=== Problem description ===
Lines of the listing below that contain the string "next" are to be returned.
------------------------------------------------
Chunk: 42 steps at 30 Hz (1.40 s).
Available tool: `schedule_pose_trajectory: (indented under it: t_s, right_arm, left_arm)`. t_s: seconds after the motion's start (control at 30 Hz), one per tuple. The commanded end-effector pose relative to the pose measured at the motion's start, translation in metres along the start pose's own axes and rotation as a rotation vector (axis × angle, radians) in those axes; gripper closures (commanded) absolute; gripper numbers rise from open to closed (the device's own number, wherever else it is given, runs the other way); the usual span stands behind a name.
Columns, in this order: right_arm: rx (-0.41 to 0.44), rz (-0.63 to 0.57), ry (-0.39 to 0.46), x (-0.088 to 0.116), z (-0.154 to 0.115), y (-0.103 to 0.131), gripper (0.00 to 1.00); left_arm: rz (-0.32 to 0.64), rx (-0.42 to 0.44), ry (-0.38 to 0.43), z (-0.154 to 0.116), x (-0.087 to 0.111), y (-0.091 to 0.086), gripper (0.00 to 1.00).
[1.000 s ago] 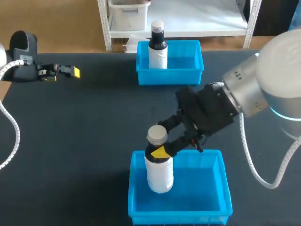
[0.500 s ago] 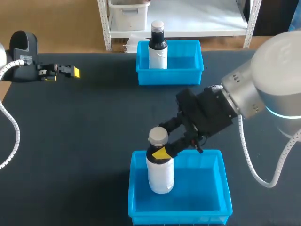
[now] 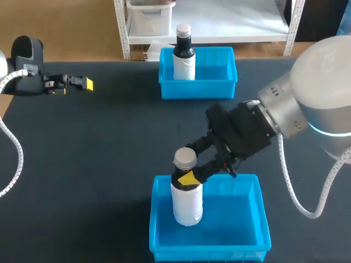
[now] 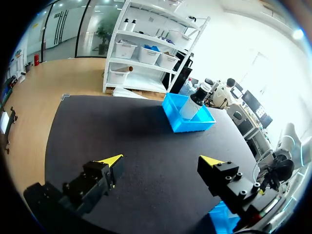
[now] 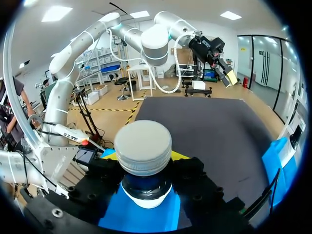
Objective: Pick up the bottle, and place it in the far bin if it is heavy, or in the near bin if it is light.
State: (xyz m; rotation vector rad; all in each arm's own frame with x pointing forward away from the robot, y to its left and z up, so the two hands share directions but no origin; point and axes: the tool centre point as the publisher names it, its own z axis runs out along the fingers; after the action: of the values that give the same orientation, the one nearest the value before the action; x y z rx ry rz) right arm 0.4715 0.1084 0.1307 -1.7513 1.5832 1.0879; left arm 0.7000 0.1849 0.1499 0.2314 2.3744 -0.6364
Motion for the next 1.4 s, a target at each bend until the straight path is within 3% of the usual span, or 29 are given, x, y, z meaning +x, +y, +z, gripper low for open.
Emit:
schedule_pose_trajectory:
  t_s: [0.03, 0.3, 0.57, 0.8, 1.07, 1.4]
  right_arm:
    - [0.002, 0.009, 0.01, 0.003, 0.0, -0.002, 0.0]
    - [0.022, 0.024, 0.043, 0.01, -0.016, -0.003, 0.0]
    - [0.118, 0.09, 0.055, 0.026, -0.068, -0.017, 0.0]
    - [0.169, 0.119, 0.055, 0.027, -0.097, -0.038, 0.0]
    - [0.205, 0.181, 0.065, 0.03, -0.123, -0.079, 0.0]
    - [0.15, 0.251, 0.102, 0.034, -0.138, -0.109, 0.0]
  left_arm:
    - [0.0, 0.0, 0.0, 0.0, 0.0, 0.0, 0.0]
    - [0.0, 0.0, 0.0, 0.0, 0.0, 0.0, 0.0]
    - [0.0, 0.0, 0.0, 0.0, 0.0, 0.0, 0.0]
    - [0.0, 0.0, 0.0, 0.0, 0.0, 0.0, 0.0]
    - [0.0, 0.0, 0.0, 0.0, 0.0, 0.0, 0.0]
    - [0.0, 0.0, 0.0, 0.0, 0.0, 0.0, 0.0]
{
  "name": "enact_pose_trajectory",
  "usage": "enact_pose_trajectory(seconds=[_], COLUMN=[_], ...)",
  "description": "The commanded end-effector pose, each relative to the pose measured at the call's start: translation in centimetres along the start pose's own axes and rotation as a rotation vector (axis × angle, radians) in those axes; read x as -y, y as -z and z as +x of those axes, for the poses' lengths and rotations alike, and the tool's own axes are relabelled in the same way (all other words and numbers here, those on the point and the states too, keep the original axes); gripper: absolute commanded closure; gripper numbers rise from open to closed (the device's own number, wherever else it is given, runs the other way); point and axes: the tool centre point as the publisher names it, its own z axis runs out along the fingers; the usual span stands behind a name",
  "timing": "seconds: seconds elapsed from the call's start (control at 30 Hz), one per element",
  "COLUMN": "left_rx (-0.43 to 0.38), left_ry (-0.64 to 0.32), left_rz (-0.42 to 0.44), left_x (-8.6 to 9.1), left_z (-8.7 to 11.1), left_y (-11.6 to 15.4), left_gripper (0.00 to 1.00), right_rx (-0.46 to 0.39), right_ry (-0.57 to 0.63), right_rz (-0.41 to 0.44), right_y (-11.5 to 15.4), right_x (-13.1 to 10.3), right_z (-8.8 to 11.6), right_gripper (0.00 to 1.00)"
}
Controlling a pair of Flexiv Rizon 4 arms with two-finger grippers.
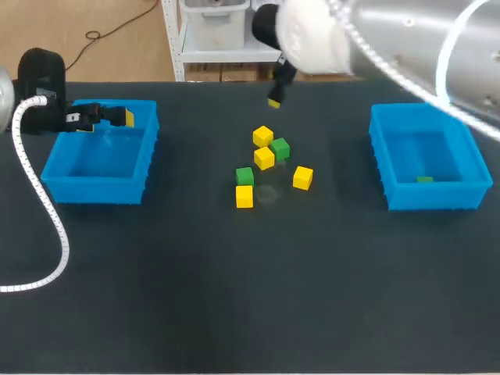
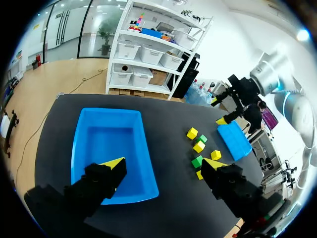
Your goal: Put the green cubes in the right bin and the yellow cubes in the left bin.
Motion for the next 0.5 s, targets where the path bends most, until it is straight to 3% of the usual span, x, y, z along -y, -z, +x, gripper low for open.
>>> enact_pose_trajectory(seconds=[0.03,0.27,0.5], left_rx=[0.007,0.007,0.007], left_ry=[-0.002,-0.002,-0.002], left_rz=[0.011,0.011,0.011], left_x=[-0.2,-0.2,-0.2], left_z=[0.1,0.1,0.1], left_y=[0.0,0.0,0.0], left_gripper=[0.00,0.00,0.00], right_rx=[-0.093,-0.268,-0.348], right_ry=[0.118,0.351,0.433], right_rz=[-0.088,-0.149,-0.181], right_y=[0.1,0.7,-0.6], right_x=[0.1,-1.9,-3.8], right_z=[0.1,3.0,4.2], right_gripper=[0.00,0.00,0.00])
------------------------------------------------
=== Answer to this exercise ===
Motion for the next 1.4 s, a target at each bend until the straight path is within 3% of the usual span, or 29 are given, x, y, z meaning +x, +y, +z, gripper low for open.
Motion for the next 0.5 s, targets where the path bends most, until it is straight to 3% of the usual span, x, y, z along -y, -z, +x, gripper low for open.

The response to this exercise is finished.